So what we've done is, I think for—in the guidance for this year, sort of 4-6% in the, for the second half, that gets us to 7%. We said in the second half, we expect cold and flu to be broadly flat. We expect volumes to be down, offset by—broadly offset by price. Why are we saying that? Because last year, late in December, we had a very early spike of a cold and flu season in the U.S. That's unusual. That happens every few years, but not every year, that the season kicks off that early. Plus, we had the China COVID policy change. So there was this explosive growth very, very early in the year, and our assumption is that this doesn't repeat. Now, that's a financial planning assumption.
From a supply chain point of view, I make sure there's enough inventory, so if it happens, there's enough inventory for restocking at that point. I think it's much better to tell you guys what we think the financial planning assumption is, because I don't know what the season is gonna be. I have no idea. All I can do is I can plan from a supply chain point of view with the team around, having enough goods that when it's a good season, that we can supply to the... then to the market. Now, what's still in debate, that we have to work through is out of season use for cold and flu products.
Which last year through the summer, which with Omicron having a lot of, cold and flu-like symptoms, there was higher use of cold and flu products than you would normally have in the summer season. That has gone back now to pre-COVID levels. So after Q3, this is out of the base as well for next year. Then we have to see where, you know, the China business lands, because there was, you know, explosive demand on Theraflu and Contac and all these products. We have, you know, it's probably taking a few months to see where the inventory levels land on that. That we have to work through.
And then I would say for next, you know, the next season, of course, we won't have a repeat of the China, you know, Theraflu and COVID demand. But I think things are, I think, very much settling down, that we're, you know, back to the normal variability of the cold and flu business going forward.
Thanks. Well, perhaps moving away from cold and flu a little bit.
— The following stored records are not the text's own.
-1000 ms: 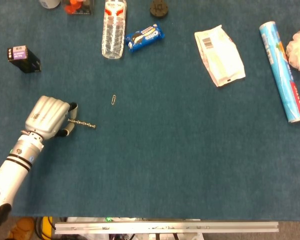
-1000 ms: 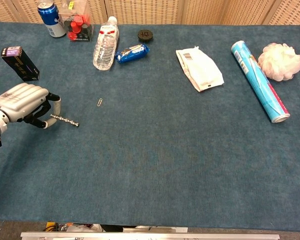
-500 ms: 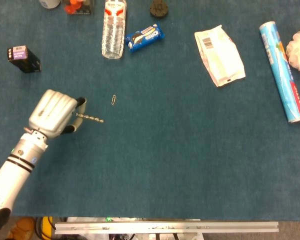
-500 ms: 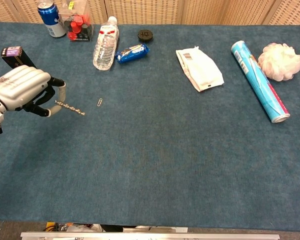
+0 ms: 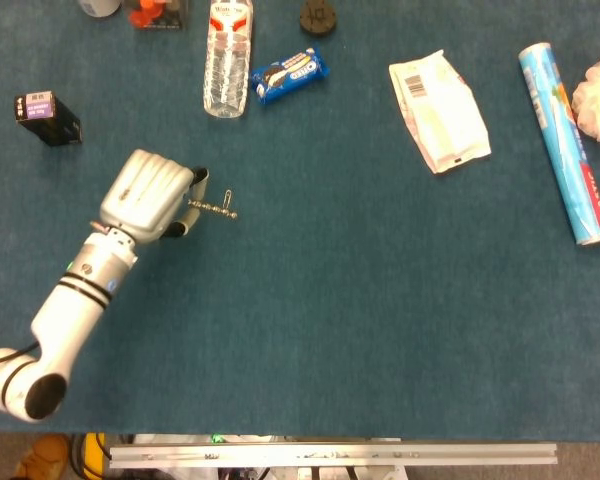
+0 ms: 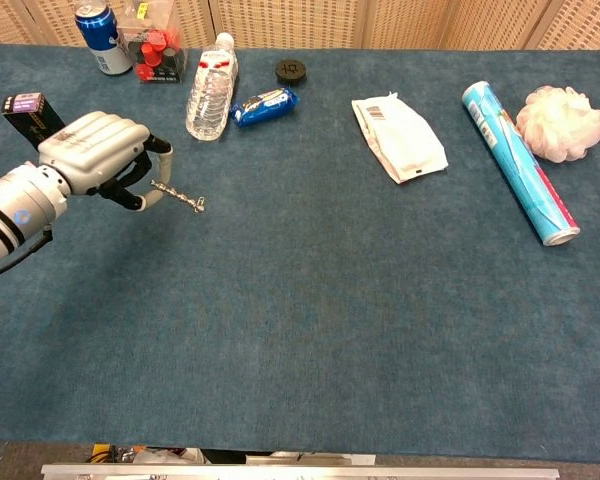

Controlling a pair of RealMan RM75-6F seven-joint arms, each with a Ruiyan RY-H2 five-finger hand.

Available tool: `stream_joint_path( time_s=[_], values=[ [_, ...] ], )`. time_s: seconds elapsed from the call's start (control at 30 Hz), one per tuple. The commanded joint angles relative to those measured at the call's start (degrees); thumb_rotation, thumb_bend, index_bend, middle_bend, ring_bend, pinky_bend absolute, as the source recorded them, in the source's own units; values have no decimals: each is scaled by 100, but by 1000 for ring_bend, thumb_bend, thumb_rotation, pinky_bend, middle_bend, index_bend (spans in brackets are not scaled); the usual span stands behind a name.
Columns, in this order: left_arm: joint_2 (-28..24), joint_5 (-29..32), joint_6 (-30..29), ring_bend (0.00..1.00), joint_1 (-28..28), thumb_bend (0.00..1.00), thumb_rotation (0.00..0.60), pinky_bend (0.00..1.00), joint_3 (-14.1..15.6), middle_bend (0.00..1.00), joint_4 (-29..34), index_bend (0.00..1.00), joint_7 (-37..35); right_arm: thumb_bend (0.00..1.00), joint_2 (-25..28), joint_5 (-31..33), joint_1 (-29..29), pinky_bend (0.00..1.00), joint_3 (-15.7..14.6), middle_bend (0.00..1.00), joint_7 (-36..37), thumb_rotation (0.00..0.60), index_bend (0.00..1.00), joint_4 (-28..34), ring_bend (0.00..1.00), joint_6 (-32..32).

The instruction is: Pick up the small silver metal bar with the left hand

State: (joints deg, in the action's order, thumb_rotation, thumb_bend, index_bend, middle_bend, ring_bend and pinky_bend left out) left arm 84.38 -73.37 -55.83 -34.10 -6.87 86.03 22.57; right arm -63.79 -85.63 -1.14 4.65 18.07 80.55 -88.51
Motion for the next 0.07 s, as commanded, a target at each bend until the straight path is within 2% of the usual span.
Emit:
stream_joint_path(
  time_s=[0.03, 0.07],
  values=[
    [123, 160, 84, 827, -99, 365, 600, 928, -72, 860, -150, 595, 49, 331, -5, 6, -2, 424, 2, 422, 0, 600, 490, -10, 379, 13],
    [142, 195, 92, 827, -115, 365, 600, 928, -83, 860, -181, 595, 52, 331, -5, 5, -4, 424, 3, 422, -3, 600, 490, -10, 379, 17]
  ],
)
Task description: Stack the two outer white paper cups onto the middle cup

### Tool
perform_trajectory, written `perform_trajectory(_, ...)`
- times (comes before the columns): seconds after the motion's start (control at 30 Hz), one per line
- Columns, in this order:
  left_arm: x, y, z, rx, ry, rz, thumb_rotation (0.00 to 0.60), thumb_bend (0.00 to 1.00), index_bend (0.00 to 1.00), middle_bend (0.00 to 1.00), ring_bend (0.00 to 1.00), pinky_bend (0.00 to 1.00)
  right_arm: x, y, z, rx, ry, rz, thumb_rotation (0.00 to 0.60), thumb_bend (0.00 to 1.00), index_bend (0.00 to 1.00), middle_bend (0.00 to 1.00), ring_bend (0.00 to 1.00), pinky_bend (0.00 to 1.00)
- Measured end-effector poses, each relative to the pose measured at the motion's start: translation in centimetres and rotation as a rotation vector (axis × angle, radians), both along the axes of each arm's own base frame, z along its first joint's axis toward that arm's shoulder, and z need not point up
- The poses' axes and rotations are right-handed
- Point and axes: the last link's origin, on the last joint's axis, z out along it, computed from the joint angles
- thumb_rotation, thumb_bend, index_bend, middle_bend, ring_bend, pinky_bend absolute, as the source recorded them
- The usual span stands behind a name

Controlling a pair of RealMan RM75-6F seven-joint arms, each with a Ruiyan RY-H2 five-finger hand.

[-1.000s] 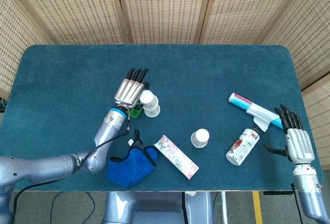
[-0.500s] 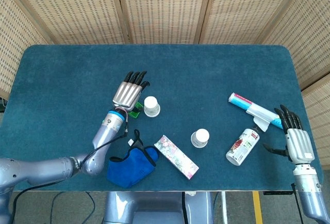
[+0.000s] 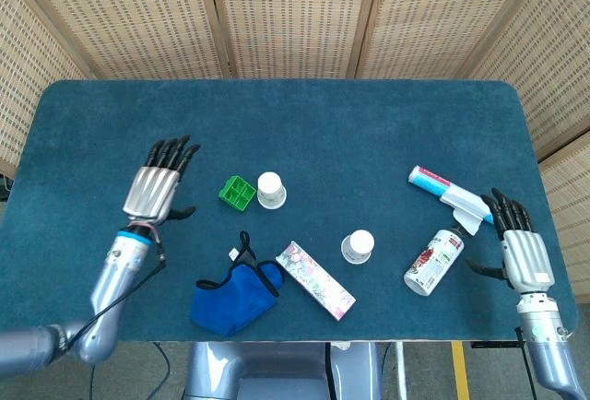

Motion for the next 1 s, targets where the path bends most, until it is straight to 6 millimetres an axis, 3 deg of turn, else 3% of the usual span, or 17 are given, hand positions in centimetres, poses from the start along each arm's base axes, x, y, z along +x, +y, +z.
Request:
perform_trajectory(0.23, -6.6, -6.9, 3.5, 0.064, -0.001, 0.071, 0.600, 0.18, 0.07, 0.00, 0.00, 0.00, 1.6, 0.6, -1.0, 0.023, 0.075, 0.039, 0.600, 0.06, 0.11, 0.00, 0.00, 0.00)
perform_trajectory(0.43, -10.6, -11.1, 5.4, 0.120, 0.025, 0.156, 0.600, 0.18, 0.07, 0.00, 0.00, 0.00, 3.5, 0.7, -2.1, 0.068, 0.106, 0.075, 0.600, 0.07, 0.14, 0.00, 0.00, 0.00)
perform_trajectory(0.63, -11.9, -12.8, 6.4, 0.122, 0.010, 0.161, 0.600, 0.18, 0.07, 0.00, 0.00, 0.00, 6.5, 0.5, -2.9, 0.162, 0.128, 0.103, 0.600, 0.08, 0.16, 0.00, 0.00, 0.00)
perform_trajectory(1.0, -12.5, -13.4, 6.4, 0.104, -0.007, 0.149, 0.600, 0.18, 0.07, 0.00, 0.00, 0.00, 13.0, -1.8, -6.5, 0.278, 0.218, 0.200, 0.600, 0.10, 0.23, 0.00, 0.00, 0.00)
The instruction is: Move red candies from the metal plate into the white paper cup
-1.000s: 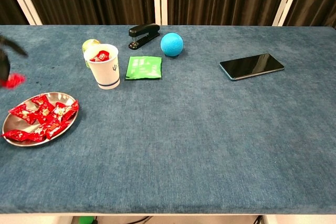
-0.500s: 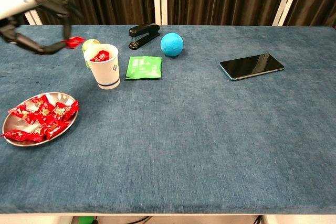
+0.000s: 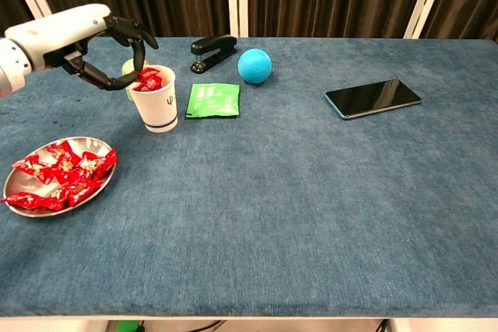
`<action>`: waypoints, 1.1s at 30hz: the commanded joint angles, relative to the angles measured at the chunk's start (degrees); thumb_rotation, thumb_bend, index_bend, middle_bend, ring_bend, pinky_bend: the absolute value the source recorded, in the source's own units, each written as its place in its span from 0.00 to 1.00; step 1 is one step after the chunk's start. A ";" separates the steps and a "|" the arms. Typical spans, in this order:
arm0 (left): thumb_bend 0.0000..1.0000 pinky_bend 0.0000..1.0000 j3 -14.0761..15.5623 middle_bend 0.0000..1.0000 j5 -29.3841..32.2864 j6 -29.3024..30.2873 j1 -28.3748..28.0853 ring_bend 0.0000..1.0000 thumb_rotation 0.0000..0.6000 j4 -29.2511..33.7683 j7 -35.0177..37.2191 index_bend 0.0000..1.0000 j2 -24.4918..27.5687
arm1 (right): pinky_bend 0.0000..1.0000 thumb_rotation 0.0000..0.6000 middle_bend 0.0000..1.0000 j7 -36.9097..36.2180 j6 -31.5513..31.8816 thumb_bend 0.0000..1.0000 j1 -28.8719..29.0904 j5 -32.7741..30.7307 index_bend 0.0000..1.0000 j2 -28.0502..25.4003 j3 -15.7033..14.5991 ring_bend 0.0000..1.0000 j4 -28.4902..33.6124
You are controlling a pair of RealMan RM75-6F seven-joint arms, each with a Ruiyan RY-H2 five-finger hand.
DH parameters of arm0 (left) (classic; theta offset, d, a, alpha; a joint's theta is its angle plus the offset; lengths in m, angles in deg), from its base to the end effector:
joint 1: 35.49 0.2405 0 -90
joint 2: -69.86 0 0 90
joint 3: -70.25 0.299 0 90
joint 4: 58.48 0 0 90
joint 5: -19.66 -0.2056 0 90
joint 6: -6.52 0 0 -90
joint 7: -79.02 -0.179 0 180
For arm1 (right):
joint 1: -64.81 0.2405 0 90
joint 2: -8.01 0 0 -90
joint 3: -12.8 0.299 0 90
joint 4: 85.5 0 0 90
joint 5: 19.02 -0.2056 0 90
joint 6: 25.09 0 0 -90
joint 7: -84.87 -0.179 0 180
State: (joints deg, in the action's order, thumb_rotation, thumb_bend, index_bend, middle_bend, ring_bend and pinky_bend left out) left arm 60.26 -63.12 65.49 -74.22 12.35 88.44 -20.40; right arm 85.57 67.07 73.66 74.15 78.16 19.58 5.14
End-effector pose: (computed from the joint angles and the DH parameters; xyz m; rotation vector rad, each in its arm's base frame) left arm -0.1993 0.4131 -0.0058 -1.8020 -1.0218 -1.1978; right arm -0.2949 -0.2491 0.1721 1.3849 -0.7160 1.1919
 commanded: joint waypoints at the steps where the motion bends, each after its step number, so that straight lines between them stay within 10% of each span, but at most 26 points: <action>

Just thinking more general, you know, macro visibility at the moment isn't great. How discretionary are your categories? Are you seeing any signs of down trading as consumer wallets get squeezed? You know, where might you see consumer behavior change first? I guess, the perception is that VMS is perhaps amongst the more vulnerable bits of your business to that, but not sure how true that is.
So I think, I mean, more broadly, I mean, I think our categories are very, very sticky. And why are they? I mean, you deal with healthcare, and you deal with a healthcare problem that you or someone in your family has. So something hurts, something aches, you have a running nose, so there's a problem you're dealing with, yeah? So, you want that problem solved. And secondly, our products are not in your daily, not in your weekly, not in your monthly shopping basket. You hopefully buy an allergy product once a year, maybe twice a year. A respiratory product, once a year. If you have kids in school, in kindergarten, maybe several times a year. But, but it's not in your daily, in your daily shopping basket. And what you tend to do when you have a healthcare problem, you go-...
to what you know and what you trust, yeah? And look, if I'm sick, I have a cold and flu, I go back to what my mom gave me, yeah? And I don't know what happens to you when your wife calls you and say, "The kids are sick," you're probably gonna bring exactly home what your wife is gonna tell you, and not what you find on the pharmacy shelf, and you think it's $0.50 cheaper. My assumption, yeah?
Fair assumption.
Fair assumption, yeah. So you go back to what works, because you're dealing with healthcare and and you're dealing with the health of your loved ones, and you wanna you wanna be sure that it's the things you know that work. And then also, when you look at how these products are sold in Europe, you're not standing in front of a shelf. You go into a pharmacy, and the pharmacist recommends something to you. So you're much more likely to take what the pharmacy pharmacist recommends you, and you're very unlikely to ask the pharmacist: "Do you have something that's as good, but it costs EUR 1 less?" It's, I think, you know, a decision that you might make in front of a shelf, but in front of somebody in a white coat, also less likely.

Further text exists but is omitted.